> AIM OF THE EXERCISE:
Nothing outside the range below should be printed. Output exactly the lines from the line with "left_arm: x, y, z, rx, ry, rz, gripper" to the line with "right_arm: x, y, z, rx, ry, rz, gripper", both included.

[Source data]
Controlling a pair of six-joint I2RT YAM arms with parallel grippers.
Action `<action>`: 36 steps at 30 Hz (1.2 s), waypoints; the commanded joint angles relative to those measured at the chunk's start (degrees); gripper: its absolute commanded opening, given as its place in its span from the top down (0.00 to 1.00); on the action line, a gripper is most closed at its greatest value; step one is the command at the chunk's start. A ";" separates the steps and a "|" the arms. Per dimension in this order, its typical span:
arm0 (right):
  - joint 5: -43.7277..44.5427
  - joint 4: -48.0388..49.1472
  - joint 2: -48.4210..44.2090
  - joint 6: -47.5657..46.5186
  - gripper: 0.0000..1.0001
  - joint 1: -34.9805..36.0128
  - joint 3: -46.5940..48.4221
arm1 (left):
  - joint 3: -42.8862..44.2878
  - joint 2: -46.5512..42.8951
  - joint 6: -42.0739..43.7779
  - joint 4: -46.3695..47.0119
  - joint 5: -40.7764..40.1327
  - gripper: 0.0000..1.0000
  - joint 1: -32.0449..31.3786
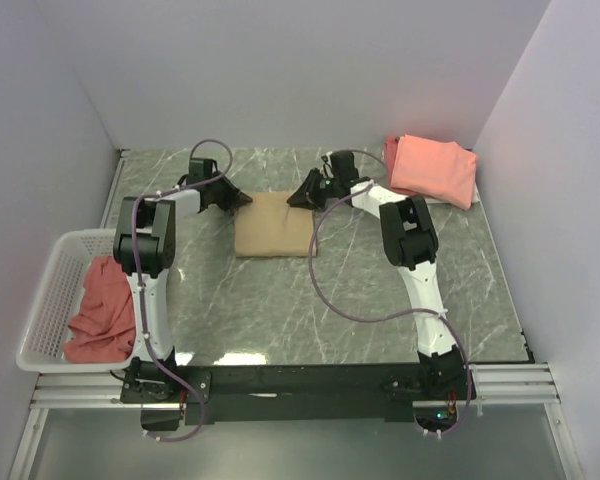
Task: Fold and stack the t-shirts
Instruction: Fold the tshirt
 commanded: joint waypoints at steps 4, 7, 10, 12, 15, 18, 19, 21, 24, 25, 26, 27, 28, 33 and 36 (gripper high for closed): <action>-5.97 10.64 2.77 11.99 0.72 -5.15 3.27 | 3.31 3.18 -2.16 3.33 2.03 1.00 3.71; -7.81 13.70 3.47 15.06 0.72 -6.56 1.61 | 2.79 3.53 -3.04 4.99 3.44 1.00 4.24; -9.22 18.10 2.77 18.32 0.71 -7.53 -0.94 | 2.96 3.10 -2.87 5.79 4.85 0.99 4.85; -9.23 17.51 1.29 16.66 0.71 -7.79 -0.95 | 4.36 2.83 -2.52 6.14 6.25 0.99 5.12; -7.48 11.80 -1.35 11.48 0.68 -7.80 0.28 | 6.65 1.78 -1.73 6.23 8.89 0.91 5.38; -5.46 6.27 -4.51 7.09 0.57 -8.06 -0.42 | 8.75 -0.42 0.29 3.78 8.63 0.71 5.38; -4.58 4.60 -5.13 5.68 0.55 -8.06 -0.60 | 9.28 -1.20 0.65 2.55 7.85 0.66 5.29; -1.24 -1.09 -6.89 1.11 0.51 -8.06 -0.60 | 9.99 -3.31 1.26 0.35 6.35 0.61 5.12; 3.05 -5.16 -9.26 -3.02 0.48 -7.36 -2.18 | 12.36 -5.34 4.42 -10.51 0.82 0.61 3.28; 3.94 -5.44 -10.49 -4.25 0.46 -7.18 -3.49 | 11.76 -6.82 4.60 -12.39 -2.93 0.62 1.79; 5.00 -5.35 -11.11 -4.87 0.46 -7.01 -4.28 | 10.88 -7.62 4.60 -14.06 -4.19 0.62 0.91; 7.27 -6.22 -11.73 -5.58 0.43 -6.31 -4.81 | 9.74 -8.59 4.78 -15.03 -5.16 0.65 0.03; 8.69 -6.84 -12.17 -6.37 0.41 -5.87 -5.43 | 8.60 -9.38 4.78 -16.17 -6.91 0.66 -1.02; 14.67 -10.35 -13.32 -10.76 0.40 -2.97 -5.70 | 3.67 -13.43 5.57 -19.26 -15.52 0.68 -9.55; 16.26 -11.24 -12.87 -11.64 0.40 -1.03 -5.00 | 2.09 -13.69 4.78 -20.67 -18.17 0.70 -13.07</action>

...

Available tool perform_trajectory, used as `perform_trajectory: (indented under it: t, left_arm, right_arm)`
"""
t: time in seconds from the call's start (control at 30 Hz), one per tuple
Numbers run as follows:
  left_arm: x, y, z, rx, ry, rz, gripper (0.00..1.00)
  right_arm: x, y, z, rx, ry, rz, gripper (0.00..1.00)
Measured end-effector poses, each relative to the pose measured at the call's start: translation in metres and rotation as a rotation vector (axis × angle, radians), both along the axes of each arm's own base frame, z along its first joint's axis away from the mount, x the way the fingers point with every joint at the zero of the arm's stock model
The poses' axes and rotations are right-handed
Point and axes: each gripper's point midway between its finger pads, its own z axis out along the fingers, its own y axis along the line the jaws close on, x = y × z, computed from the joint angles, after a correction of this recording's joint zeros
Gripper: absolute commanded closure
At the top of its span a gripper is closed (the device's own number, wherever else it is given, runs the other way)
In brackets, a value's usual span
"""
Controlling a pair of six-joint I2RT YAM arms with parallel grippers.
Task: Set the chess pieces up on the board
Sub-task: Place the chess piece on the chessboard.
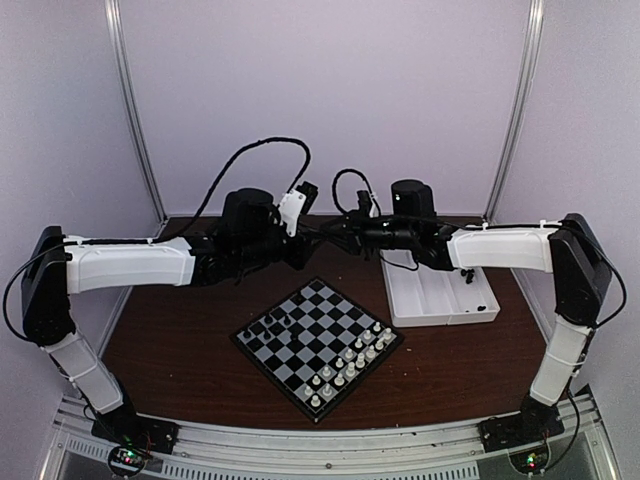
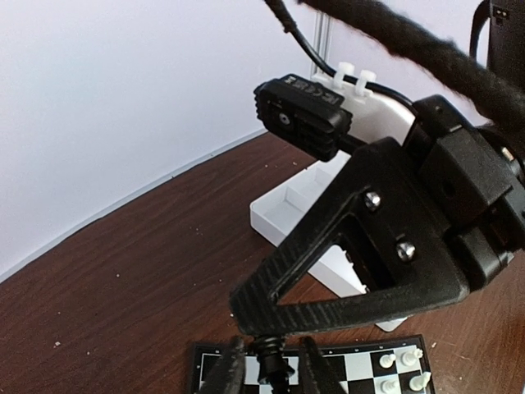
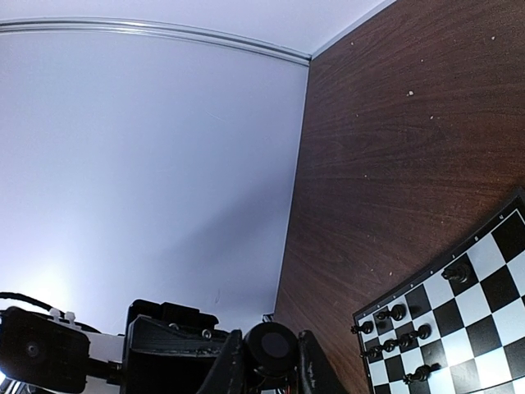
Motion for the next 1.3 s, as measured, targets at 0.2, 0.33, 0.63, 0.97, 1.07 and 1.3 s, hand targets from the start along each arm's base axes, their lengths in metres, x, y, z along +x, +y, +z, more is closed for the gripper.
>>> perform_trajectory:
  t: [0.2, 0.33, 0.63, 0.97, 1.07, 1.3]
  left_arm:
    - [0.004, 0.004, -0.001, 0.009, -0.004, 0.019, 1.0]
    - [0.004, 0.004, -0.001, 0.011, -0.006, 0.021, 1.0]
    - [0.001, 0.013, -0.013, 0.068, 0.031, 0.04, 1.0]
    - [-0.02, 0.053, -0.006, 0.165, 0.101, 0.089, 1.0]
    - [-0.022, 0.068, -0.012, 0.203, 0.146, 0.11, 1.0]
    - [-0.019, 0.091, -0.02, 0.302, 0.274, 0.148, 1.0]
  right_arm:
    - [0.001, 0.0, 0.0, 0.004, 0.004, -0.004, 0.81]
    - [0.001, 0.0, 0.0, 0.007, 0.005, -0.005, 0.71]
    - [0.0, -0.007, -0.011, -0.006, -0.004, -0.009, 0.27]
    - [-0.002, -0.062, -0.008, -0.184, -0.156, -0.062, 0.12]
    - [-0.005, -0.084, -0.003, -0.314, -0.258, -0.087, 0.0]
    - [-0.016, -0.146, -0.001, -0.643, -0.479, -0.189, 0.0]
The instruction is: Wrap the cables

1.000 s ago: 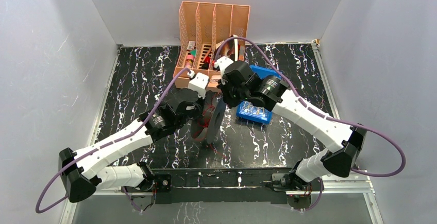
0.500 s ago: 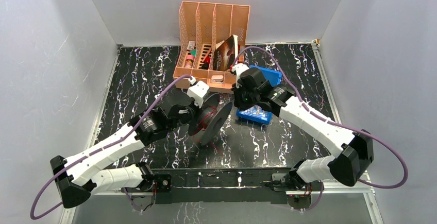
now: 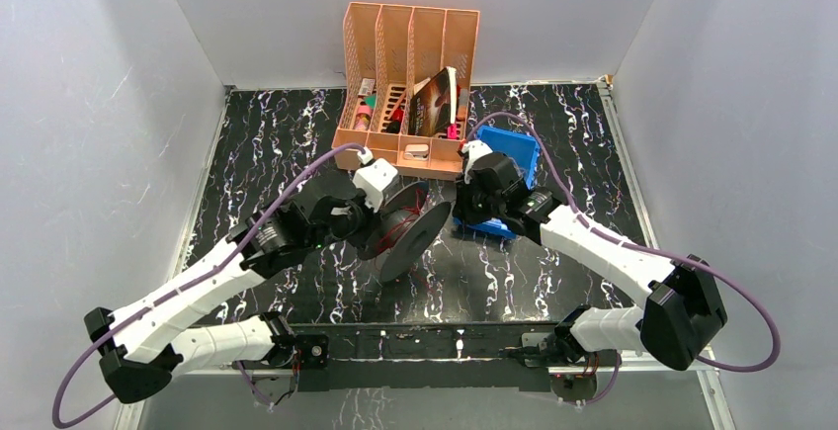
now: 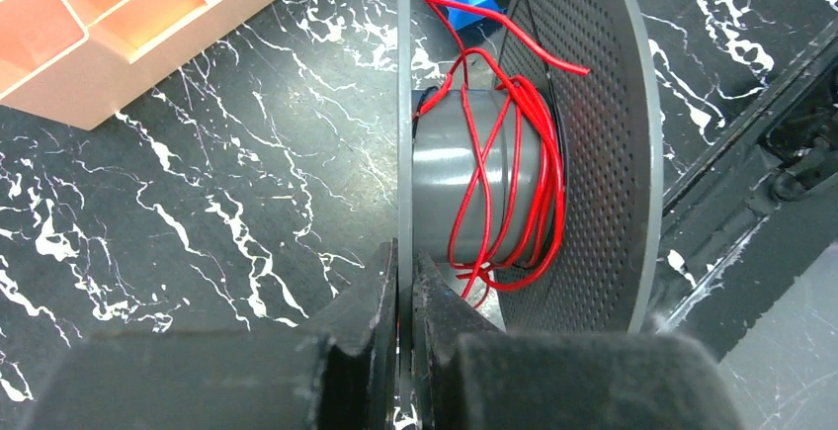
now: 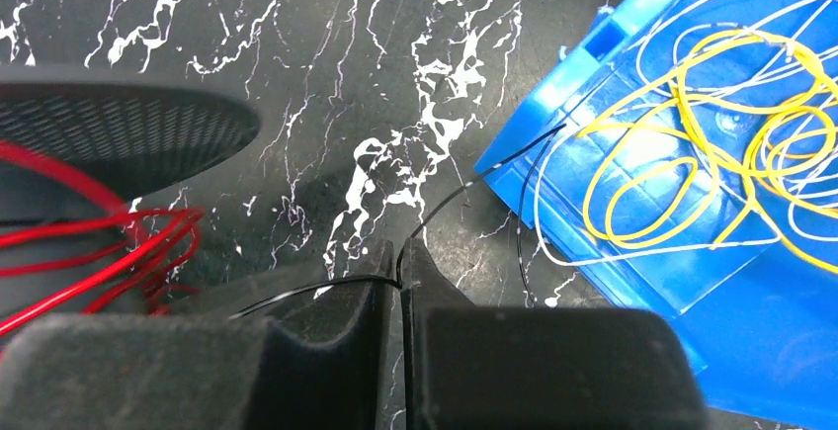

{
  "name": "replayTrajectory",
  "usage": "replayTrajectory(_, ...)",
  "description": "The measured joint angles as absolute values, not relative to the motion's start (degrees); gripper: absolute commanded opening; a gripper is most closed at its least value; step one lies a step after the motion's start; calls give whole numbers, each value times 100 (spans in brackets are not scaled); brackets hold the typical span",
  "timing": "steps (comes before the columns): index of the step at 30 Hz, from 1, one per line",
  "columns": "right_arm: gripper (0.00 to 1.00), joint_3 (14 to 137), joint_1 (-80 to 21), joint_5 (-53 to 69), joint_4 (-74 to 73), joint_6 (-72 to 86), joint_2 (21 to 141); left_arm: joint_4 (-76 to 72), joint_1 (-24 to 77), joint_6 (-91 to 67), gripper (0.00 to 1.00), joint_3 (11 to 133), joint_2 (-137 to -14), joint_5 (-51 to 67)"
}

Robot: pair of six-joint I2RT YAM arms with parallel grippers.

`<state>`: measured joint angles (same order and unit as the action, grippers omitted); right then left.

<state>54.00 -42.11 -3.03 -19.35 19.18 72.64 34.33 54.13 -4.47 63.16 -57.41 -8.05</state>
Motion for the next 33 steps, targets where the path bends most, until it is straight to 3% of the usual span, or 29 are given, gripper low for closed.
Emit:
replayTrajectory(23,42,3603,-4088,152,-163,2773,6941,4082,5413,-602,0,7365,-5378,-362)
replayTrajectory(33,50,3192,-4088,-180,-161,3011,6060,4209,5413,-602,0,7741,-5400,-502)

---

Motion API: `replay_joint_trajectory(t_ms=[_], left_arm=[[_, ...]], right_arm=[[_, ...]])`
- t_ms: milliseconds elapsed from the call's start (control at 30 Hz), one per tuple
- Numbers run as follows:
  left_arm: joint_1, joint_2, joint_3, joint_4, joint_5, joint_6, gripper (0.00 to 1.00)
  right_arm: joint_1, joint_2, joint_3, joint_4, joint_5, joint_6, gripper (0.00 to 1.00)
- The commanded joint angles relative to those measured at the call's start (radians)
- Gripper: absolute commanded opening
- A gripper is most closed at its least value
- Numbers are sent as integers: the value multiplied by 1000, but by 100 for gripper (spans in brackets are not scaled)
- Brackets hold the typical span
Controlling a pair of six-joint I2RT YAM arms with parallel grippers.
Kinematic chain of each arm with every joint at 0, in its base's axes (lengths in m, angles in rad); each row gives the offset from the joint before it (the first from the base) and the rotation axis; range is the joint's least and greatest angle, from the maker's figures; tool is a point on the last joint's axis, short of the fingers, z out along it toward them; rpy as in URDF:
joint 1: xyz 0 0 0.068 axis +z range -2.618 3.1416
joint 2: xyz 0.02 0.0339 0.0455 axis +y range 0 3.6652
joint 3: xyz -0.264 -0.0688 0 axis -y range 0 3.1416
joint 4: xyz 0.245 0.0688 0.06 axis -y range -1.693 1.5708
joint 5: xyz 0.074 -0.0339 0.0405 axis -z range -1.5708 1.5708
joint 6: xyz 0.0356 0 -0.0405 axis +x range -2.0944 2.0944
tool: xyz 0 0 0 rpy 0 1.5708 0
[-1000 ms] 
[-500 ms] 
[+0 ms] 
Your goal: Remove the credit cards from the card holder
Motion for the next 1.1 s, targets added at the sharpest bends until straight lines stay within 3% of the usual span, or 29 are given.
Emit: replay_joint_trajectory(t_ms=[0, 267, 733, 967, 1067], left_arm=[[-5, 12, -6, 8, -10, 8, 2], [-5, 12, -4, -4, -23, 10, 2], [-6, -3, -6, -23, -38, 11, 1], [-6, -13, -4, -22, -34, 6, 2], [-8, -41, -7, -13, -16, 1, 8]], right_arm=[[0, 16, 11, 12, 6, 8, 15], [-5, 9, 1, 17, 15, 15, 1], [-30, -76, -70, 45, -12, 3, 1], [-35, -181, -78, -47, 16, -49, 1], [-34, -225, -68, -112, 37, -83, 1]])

> RESULT OF THE TASK:
  left_arm: x, y, z, rx, ry, rz, gripper (0.00..1.00)
  right_arm: x, y, z, rx, ry, rz, gripper (0.00..1.00)

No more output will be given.